Kala dini hari, telinga mengaduh menyesal karena ia sama sekali tidak mendengar panggilan adzan. Ia lalai tidak membukakan kelopak mata seperti biasanya.
"Maafkan aku." kata telinga menyesal.
Mata pun ikut berkaca-kaca, pagi ini ia telat membuka kelopaknya. Lalai tidak membangunkan tubuh untuk beranjak memenuhi panggilan adzan.
"Sungguh maafkan aku." Lirih berkaca-kaca ia menyesal.
Kedua kaki dan telapak tangan ikut mengaduh. Mau bagaimana lagi, mereka memang teramat lalai pagi ini. Panggilan adzan sudah selesai dari satu jam yang lalu.

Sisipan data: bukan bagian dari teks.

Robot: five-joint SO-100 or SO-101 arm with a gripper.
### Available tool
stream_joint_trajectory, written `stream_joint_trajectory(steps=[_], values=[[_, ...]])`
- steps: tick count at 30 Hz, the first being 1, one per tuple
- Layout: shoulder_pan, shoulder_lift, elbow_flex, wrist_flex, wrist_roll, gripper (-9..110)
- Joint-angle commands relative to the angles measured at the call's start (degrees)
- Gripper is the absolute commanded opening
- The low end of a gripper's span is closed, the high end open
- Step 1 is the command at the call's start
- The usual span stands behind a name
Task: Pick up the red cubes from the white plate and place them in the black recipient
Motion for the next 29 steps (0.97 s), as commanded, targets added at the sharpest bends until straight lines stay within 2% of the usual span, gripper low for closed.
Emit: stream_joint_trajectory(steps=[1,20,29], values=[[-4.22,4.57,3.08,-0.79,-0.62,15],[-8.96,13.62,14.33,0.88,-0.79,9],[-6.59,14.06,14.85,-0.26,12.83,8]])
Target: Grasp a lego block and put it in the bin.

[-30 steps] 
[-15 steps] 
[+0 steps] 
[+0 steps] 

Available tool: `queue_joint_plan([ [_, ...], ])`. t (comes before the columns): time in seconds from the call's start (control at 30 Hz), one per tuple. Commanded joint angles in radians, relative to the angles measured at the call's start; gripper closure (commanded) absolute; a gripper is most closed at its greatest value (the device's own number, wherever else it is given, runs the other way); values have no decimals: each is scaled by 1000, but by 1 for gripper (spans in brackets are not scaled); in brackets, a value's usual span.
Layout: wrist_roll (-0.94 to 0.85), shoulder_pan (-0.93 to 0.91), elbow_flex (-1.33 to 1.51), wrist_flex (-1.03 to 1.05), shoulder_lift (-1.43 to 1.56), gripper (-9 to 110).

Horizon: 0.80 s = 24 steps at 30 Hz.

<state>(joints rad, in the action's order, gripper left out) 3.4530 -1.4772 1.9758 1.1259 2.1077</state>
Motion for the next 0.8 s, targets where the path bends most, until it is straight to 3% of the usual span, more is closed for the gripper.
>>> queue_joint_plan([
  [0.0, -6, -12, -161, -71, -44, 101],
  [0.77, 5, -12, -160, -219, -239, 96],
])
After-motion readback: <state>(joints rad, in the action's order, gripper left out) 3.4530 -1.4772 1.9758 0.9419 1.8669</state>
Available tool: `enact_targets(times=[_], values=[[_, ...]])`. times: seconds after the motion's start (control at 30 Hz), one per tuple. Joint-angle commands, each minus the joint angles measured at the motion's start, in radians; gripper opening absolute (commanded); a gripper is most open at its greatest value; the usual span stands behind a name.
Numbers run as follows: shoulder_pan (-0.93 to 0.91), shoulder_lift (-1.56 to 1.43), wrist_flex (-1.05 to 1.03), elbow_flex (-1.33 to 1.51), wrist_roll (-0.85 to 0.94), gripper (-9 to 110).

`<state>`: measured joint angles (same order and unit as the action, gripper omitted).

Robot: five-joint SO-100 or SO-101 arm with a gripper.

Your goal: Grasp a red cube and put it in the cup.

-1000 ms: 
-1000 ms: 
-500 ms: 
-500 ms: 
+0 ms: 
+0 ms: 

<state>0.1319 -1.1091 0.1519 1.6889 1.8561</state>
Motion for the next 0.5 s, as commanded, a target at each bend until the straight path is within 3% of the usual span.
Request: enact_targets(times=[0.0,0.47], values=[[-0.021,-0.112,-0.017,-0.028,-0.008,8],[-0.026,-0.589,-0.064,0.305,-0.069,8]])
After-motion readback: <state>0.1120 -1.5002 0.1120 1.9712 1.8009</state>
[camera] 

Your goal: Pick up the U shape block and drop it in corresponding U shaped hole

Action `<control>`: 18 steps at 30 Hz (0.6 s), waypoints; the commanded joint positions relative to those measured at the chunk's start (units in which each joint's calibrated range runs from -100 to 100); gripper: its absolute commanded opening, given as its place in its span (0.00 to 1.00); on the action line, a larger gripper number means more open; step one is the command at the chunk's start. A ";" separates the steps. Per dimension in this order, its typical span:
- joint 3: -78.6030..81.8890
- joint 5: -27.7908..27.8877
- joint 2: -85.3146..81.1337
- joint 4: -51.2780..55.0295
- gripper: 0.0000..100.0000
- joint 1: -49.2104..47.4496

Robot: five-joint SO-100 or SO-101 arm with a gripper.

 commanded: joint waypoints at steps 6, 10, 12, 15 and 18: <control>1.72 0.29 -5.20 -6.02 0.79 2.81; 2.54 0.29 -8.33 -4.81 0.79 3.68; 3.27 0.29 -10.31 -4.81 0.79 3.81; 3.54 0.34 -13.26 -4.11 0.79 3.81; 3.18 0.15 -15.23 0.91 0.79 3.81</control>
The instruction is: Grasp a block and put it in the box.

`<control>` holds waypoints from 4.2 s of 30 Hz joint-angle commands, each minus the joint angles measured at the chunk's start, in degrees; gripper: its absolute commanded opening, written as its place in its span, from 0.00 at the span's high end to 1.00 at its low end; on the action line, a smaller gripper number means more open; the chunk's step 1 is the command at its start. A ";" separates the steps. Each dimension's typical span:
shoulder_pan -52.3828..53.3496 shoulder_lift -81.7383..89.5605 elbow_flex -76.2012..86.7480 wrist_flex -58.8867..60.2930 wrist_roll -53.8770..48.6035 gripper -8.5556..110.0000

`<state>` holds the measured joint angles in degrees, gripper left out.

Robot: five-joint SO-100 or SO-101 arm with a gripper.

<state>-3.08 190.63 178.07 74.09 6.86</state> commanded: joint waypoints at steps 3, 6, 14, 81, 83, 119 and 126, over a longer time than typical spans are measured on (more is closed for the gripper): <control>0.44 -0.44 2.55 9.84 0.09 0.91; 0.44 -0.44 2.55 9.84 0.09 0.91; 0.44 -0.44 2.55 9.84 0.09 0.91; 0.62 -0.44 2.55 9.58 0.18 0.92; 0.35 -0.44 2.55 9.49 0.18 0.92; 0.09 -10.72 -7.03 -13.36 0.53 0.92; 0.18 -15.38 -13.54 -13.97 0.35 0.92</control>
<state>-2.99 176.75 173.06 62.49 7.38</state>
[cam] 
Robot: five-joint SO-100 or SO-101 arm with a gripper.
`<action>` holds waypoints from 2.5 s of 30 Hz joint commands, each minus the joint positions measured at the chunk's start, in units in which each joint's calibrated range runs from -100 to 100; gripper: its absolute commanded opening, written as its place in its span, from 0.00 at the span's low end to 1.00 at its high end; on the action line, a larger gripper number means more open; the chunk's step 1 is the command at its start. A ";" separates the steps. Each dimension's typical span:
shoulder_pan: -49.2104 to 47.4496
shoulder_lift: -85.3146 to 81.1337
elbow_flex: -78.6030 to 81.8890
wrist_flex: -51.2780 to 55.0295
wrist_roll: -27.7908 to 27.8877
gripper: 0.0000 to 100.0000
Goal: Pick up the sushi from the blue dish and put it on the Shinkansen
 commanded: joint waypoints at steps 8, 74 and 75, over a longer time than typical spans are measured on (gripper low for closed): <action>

Kala dini hari itu, ketika telinga yang merasa bersalah, mata yang berkaca-kaca meminta maaf, kedua kaki dan tangan yang lemas tidak tahu harus berbuat apa untuk memperbaiki kelalaiannya.
Sungguh ada yang diam-diam terisak. Menanggung beban lebih dalam. Hati. Seharusnya ia yang terjaga paling awal membangunkan semuanya. Sehingga kesempatan memenuhi panggilan adzan tidak pergi begitu saja.
Sungguh hati diam-diam menyesali keteledorannya.